Australian And US Military Conduct Live Fire Exercise During Talisman Sabre
© Getty Images

Fordham University in New York is to give US and UK military veterans the opportunity to learn how to start their own businesses. The university’s Graduate School of Business Administration and the School of Professional and Continuing Studies will launch a veterans-focused entrepreneur training programme in both London and New York in early 2014.

Each of the first two cohorts, which will launch consecutively in the first half of 2014, will enrol between 15 and 20 participants from both the US and the UK, says David Gautschi, dean of the business school and himself a former Marine and veteran of Vietnam. He expects between 40 and 80 ex-military to attend the programme in its first year.
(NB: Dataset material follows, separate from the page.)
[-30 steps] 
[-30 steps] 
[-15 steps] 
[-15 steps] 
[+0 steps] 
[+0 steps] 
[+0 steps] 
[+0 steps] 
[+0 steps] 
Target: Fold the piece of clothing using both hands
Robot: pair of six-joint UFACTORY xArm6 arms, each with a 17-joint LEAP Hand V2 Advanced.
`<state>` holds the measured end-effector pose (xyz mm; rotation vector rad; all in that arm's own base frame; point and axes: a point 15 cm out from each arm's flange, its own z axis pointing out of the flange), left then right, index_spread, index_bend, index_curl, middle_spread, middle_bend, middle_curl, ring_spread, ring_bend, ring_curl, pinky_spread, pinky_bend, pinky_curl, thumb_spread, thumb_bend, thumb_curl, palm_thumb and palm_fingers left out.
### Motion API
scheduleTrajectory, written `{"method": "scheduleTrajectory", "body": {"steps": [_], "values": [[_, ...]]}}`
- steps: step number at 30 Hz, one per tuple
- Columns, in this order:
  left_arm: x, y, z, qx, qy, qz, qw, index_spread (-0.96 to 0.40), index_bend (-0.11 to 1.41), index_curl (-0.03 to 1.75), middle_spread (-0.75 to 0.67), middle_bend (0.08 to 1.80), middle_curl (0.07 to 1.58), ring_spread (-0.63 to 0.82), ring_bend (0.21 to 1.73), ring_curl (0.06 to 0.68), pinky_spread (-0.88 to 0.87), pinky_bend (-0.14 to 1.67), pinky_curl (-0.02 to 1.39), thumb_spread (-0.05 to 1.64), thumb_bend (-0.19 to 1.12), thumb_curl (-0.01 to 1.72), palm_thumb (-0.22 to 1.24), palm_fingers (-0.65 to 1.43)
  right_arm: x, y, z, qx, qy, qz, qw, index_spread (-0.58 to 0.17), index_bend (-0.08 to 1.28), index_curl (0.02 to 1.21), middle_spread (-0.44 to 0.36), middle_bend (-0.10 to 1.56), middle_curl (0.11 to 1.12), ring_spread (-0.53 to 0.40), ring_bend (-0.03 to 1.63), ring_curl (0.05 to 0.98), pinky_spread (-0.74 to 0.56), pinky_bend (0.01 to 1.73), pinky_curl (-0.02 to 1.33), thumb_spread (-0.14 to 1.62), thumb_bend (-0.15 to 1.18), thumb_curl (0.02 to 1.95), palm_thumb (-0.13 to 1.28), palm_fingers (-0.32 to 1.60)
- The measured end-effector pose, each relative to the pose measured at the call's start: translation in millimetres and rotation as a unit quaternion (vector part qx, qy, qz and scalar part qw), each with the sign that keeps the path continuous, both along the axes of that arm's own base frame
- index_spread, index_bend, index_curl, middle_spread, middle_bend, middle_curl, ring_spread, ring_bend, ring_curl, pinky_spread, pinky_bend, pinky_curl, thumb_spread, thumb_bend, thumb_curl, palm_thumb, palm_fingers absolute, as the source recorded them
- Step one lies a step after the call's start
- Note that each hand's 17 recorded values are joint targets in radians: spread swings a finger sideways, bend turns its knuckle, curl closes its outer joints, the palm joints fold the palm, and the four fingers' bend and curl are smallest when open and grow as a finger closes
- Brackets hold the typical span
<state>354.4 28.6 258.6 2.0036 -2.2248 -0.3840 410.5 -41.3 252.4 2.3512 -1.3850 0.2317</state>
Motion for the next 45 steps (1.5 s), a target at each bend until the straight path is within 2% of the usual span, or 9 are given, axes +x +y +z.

The eight-month programme, which will combine campus-based teaching with distance learning, will kick off with a business basics programme followed by a month-long project working with disadvantaged people through a charity or NGO. The project is intended to demonstrate that “the people who are in real need are not just the people they left behind in Afghanistan or Iraq,” says Prof Gautschi.

The veterans will then work in small teams to research a business idea, where they will have access to mentors and business leaders, followed by a presentation of the business projects to business people and potential investors.

Prof Gautschi says the link between the US and UK military was intended to build on the “special relationship” between the two countries. But he adds, “This is probably the first time these two allies have functioned in this way, with integrated courses.”

Applicants for the programme are expected to be in their twenties and have graduated high school or the equivalent. They should also be motivated to start their own business, says Prof Gautschi. He is working with veterans groups in both the US and UK to get the word out.

The eight-month programme is priced at $5,000, with additional costs underwritten by Fordham’s business school community.

With the exception of the social needs project, much of the material for the programme has been sourced from the business school’s existing teaching in entrepreneurship. Prof Gautschi says those who complete the programme will receive a certificate, but there are also plans to enable participants to use the courses as a stepping stone to degree courses at the university.

The first programme will be run at the Jesuit Heythrop College in Central London, and the second in central New York.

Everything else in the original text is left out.